A former member of Belarusian President Aleksander Lukashenko’s special security forces was going on trial Tuesday in Switzerland over the enforced disappearances of political opponents in the late 1990s — seen as a landmark case of international justice.
Yuri Harauski, a former member of a military unit known as SOBR, exited a tinted-window van wearing a hood as he entered the courthouse in the northern city of St. Gallen.
Activists have said the two-day trial marks a pivotal moment in international justice that could trigger prosecutions abroad of other Belarusian officials — including Lukashenko. The court case was brought under a rarely applied legal principle known as universal jurisdiction, under which foreign courts can prosecute severe crimes that happened in other countries.

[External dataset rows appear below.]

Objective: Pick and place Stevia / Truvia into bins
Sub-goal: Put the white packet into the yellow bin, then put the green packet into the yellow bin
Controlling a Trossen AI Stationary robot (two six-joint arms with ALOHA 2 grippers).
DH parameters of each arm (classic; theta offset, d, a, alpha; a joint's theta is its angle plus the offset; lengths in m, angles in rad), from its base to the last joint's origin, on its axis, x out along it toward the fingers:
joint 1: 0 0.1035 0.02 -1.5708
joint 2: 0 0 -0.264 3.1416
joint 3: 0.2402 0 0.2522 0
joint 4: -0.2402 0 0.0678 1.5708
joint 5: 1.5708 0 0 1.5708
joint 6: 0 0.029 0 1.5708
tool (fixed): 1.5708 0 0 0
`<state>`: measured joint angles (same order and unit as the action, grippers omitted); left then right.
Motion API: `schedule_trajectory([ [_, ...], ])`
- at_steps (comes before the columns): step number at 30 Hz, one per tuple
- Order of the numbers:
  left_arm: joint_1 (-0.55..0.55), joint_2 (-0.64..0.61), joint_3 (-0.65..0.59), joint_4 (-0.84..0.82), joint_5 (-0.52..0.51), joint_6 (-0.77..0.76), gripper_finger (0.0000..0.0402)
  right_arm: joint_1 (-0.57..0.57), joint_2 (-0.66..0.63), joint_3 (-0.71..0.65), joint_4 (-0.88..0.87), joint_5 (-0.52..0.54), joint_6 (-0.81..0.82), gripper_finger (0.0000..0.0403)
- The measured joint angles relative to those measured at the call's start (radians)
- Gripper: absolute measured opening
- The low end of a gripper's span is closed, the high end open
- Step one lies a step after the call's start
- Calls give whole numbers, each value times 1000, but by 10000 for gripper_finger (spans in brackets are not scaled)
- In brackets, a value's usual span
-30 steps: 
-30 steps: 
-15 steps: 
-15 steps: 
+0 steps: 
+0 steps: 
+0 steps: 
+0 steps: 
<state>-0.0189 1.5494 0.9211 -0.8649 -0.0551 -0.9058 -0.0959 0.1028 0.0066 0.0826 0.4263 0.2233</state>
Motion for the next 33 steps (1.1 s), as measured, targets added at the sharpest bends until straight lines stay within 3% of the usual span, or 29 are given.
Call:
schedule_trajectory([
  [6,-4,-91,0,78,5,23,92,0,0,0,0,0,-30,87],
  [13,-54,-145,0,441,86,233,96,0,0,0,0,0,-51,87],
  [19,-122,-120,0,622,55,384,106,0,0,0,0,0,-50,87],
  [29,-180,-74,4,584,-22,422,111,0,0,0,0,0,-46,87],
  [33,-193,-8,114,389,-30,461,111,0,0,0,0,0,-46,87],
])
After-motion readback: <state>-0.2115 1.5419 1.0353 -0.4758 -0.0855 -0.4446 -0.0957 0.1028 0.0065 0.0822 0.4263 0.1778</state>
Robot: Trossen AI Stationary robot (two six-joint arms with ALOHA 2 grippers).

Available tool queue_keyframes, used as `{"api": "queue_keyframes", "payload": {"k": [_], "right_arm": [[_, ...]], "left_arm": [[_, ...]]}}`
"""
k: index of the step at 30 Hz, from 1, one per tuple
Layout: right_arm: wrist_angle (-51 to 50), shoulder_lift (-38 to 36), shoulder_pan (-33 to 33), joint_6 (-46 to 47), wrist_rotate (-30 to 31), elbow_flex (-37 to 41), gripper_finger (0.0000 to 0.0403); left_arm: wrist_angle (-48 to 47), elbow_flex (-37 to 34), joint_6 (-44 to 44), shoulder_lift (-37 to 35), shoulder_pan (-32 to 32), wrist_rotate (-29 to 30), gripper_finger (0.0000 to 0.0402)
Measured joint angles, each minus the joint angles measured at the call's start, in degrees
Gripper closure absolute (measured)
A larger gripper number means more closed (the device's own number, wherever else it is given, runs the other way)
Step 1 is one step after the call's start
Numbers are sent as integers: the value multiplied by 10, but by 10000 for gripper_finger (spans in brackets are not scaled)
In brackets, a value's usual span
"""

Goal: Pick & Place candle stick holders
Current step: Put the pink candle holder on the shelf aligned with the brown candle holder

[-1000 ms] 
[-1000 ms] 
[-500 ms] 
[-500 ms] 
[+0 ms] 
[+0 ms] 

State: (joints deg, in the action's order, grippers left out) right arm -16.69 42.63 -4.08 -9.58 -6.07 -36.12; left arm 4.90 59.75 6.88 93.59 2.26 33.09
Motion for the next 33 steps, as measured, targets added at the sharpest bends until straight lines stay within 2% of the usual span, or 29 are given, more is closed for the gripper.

Harauski will be tried over the enforced disappearances of Yuri Zakharenko, a former interior minister who was fired by Lukashenko in 1996; opposition leader Viktor Gonchar; and publisher Anatoly Krasovsky, said Trial International, an advocacy group that has spearheaded the case.
The defendant lives in Switzerland, where he applied for asylum in 2018. He has made high-profile confessions about his involvement in the kidnapping and murder of Lukashenko’s political opponents in 1999. The motives behind the confessions were not entirely clear.
An extract of the court filing, obtained by The Associated Press, indicated that prosecutors planned to seek a three-year prison sentence — of which two would be suspended — against Harauski for his alleged role in the disappearances.
Lukashenko’s regime has come under criticism for years, most recently over a crackdown against opposition leaders that began in August 2020 and support for Russia’s military invasion of Ukraine last year, among other things.